▸ WHAT THIS TASK INVOLVES
Filter the listing and keep only the lines with the word "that".

▸ DATASET CONTENT
^^^^

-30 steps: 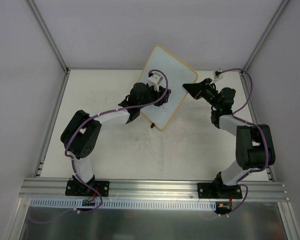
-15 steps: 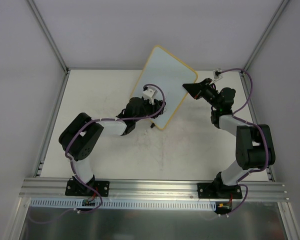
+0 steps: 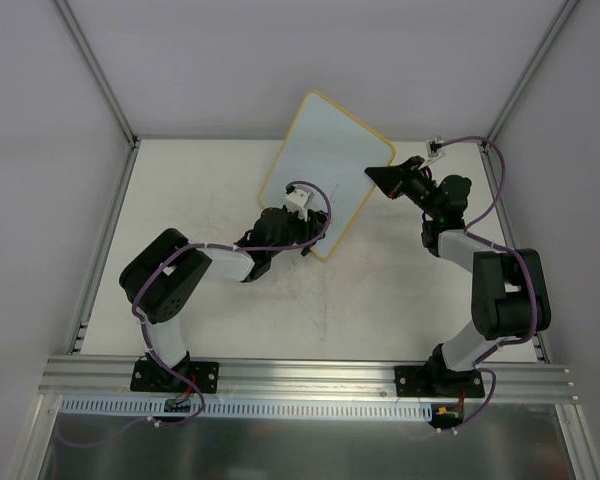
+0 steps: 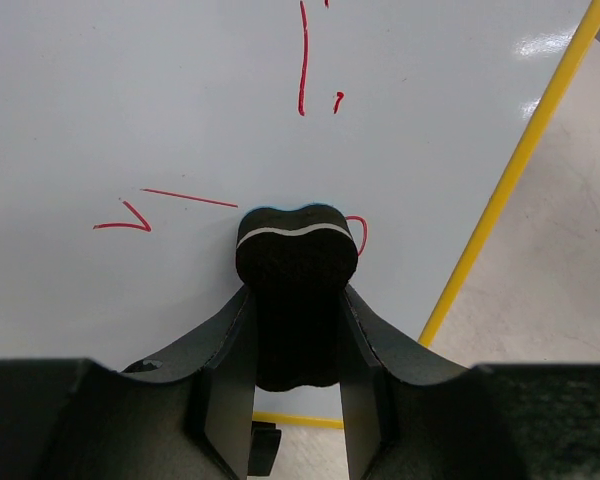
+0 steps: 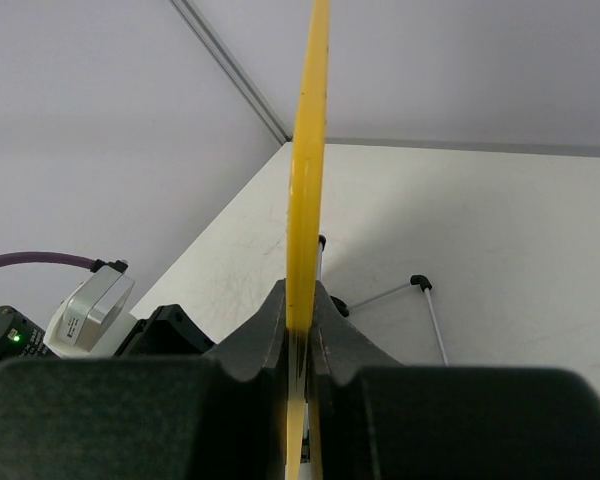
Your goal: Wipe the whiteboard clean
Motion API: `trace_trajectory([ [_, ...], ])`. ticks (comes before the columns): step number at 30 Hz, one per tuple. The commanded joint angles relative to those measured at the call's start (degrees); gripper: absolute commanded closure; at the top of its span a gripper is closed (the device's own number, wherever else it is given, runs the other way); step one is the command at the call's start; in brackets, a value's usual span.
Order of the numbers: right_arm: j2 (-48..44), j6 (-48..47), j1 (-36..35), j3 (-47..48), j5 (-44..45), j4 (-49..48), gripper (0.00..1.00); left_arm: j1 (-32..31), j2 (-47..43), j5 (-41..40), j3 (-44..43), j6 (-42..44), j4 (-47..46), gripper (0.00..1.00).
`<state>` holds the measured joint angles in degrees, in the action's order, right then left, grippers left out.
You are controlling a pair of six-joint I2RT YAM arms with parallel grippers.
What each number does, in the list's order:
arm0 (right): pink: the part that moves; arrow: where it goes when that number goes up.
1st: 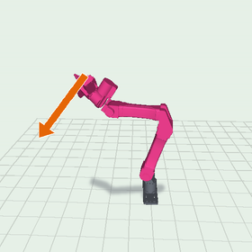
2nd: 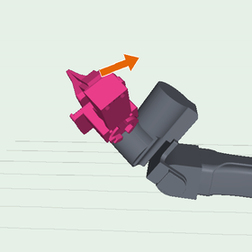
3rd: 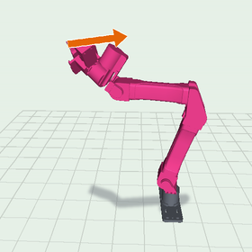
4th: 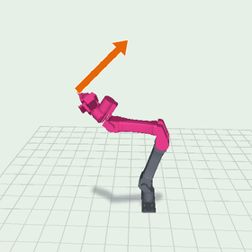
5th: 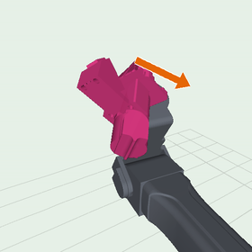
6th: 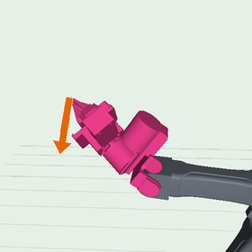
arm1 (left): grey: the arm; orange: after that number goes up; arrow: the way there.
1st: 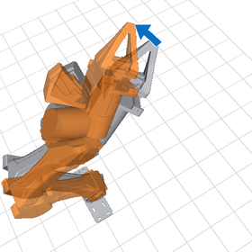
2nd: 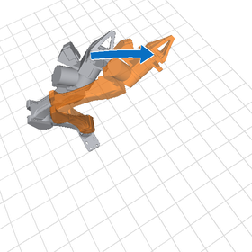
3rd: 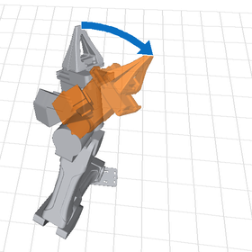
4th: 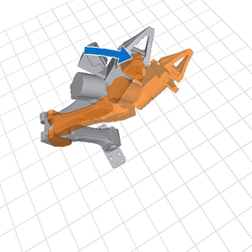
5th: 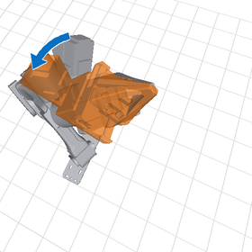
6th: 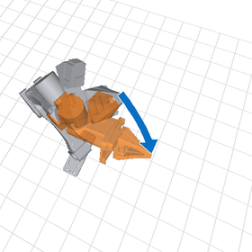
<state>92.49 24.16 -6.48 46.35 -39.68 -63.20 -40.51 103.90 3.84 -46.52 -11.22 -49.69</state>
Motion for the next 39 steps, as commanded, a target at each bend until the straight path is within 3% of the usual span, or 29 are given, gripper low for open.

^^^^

▸ EXPECTED ANSWER
arm0 (right): pink: the part that moves; arrow: where it goes when that number goes up.
arm1 (left): grey: the arm; orange: after that number goes up; arrow: the way there.

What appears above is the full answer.